The most recent release, html5lib 0.90 for Python, is nearly 2 years old. Since there is a separate Python3 repository, and there is no mention on Python3 compatibility elsewhere that I saw, including the pypi listing, I assume that is for Python2 only.

I believe that you are correct.

A comment on a recent (July 11) Python3 issue
https://code.google.com/p/html5lib/issues/detail?id=187&colspec=ID%20Type%20Status%20Priority%20Milestone%20Owner%20Summary%20Port
suggest that the Python3 version still has problems. "Merged in now, though still lots of errors and failures in the testsuite."

First, you could believe that porting a codebase from Python 2 to Python 3 is much easier than solving a difficult domain-specific problem.

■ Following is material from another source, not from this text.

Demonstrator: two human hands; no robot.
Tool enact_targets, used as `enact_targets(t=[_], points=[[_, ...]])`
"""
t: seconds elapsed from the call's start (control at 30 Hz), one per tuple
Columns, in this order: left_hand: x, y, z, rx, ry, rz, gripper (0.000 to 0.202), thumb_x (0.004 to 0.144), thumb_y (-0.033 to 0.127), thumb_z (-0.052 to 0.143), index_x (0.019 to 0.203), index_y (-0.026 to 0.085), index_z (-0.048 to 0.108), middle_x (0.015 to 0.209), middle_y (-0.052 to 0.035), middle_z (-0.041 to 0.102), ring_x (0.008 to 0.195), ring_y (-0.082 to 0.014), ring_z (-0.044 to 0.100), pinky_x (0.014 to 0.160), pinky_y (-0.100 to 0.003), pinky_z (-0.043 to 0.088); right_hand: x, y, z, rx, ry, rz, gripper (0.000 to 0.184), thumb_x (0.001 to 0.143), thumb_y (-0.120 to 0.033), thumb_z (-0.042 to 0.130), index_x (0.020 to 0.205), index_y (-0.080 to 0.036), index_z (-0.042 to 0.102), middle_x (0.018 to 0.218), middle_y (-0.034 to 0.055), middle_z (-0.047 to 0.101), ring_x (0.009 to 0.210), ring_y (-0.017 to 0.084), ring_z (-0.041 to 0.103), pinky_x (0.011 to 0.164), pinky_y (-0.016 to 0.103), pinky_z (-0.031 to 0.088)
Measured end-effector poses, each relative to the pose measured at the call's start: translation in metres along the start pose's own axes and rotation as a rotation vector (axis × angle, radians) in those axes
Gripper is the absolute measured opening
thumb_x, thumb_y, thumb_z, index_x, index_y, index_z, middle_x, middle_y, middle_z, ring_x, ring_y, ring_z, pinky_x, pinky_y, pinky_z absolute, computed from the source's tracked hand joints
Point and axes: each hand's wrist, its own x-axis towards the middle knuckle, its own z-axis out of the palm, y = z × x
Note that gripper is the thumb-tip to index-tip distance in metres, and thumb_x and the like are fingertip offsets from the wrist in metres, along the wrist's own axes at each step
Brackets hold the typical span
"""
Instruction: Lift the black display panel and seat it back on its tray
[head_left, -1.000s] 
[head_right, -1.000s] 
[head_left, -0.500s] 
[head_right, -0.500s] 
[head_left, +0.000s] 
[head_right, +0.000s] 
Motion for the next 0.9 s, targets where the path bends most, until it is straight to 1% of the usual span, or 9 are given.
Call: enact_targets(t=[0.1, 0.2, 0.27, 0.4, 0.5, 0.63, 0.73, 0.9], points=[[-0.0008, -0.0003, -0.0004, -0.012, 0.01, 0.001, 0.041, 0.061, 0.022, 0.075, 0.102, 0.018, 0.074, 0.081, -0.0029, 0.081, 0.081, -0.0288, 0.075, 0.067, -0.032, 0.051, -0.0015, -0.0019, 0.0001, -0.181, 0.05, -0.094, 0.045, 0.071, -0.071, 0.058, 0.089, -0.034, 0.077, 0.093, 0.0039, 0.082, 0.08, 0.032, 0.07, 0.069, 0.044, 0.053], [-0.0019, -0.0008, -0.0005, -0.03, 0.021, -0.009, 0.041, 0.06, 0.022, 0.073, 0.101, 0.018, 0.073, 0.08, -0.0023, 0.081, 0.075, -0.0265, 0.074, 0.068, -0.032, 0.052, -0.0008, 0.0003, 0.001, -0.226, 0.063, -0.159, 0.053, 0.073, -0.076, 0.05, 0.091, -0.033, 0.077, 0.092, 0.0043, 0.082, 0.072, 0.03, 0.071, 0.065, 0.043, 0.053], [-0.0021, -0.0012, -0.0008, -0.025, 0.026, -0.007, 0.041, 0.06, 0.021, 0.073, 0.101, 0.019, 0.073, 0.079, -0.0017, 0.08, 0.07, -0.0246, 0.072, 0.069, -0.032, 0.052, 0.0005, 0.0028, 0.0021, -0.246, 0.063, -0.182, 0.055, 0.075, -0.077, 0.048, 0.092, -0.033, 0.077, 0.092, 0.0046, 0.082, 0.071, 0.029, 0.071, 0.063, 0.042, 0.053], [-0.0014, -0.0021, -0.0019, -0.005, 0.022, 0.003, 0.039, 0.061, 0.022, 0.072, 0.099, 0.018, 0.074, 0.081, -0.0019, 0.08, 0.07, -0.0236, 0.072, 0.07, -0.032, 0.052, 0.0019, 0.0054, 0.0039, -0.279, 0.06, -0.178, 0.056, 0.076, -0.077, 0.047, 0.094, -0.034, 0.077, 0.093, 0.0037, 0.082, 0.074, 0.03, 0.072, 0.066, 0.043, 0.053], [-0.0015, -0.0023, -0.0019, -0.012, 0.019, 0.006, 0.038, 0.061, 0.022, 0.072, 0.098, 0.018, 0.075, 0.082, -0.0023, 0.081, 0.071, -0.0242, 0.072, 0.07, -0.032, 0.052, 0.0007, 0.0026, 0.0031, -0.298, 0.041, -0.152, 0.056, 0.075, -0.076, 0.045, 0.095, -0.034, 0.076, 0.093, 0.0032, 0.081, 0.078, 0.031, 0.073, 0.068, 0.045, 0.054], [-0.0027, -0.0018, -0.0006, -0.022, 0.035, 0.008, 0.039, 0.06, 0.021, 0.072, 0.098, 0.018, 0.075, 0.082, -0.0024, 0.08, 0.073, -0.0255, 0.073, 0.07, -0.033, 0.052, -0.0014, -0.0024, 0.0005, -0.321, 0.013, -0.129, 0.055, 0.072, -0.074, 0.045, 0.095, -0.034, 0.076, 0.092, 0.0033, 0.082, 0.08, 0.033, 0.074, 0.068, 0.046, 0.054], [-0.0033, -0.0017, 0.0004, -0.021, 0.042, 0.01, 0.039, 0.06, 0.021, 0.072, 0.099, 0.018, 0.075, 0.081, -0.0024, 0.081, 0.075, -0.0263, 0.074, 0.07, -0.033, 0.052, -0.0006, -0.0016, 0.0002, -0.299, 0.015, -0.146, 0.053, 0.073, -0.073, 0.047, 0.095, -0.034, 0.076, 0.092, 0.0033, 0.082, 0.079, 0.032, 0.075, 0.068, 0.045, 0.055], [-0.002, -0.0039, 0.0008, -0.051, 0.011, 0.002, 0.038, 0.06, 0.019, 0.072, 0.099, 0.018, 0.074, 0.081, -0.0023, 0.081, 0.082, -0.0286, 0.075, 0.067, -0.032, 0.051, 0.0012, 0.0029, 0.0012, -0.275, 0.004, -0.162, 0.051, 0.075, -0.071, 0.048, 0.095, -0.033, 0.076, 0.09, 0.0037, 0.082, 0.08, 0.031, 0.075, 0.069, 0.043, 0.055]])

In that case, html5lib has done the hard part and someone interested in html-in-the-stdlib should do the rest.

Second, you could believe that porting a codebase from Python 2 to Python 3 is harder than solving a difficult domain-specific problem, in which case something is seriously wrong with Python 3 or its attendant migration tools and that needs to be fixed, so someone should fix that rather than worrying about parsing HTML right now. (I doubt that many subscribers to this list would share this opinion, though.)

Third, you could believe that parsing HTML is not a difficult domain-specific problem. But only a crazy person would believe that, so you're left with one of the previous options :).